DATASET EXTRACT =>
══════════════════════════════

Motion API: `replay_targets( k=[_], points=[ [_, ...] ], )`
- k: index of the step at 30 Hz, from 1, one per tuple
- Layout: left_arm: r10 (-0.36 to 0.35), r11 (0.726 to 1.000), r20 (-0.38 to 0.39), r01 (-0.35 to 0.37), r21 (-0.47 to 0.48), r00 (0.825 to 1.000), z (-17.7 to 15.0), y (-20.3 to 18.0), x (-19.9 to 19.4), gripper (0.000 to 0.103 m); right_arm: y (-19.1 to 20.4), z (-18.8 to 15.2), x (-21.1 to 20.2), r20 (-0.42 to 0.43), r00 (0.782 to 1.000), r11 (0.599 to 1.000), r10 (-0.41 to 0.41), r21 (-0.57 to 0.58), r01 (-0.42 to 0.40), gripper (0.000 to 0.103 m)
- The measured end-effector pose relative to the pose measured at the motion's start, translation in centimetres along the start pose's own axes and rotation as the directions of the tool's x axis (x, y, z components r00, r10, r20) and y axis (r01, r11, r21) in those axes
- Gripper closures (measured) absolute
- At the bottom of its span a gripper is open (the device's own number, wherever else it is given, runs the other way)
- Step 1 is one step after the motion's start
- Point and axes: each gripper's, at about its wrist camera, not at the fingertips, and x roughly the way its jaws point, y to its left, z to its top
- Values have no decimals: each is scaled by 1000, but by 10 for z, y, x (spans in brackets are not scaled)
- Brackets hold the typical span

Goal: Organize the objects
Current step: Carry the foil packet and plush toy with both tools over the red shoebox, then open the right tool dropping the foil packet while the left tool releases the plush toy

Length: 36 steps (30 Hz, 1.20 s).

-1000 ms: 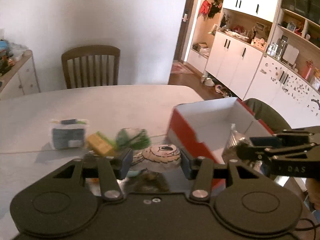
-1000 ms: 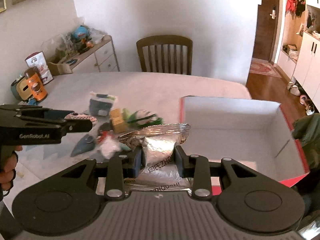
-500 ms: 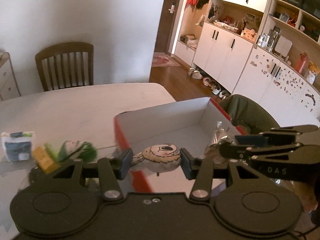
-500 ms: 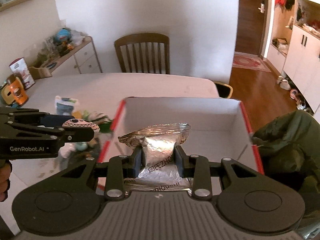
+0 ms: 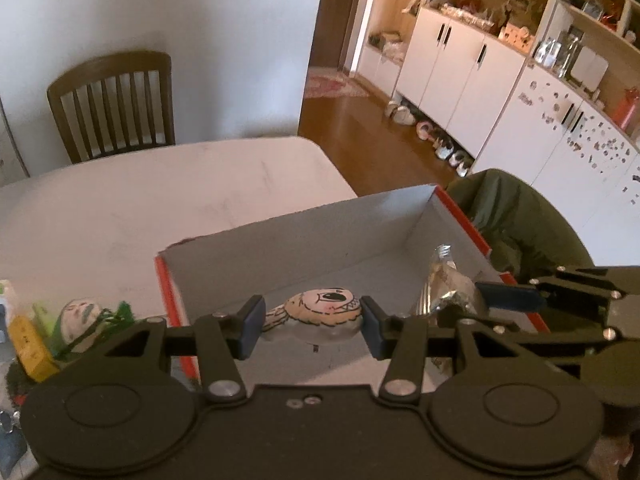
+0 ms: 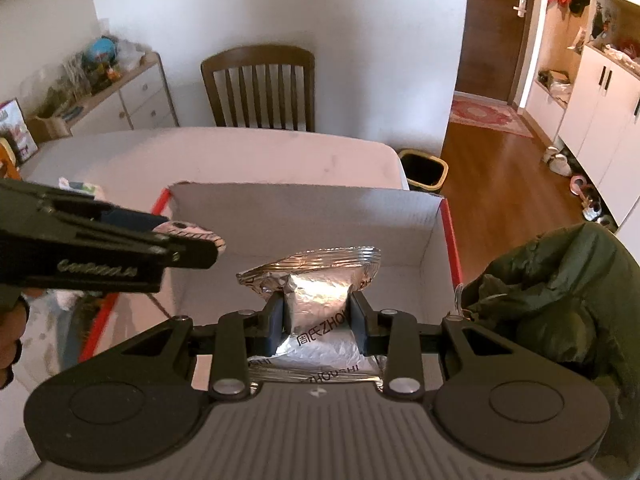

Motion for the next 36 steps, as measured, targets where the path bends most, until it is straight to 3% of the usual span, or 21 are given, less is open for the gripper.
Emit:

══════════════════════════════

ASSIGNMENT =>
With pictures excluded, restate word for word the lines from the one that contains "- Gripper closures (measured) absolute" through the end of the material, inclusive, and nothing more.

ANSWER FOR THIS EXERCISE =>
- Gripper closures (measured) absolute
- At the bottom of its span a gripper is open (the device's own number, wherever else it is given, runs the other way)
- Step 1 is one step after the motion's start
- Point and axes: each gripper's, at about its wrist camera, not at the fingertips, and x roughly the way its jaws point, y to its left, z to its top
- Values have no decimals: each is scaled by 1000, but by 10 for z, y, x (spans in brackets are not scaled)
- Brackets hold the typical span

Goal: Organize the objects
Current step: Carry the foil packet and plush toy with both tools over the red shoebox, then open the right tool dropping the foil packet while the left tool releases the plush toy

Length: 36 steps (30 Hz, 1.20 s).

-1000 ms: 
-1000 ms: 
-500 ms: 
-500 ms: 
+0 ms: 
+0 ms: 

Motion for the next 36 steps, as measured, targets where the path bends most, until it is straight to 3% of the usual span, or 21 are given, less is open for the gripper.
Emit:

The exercise is fully answered.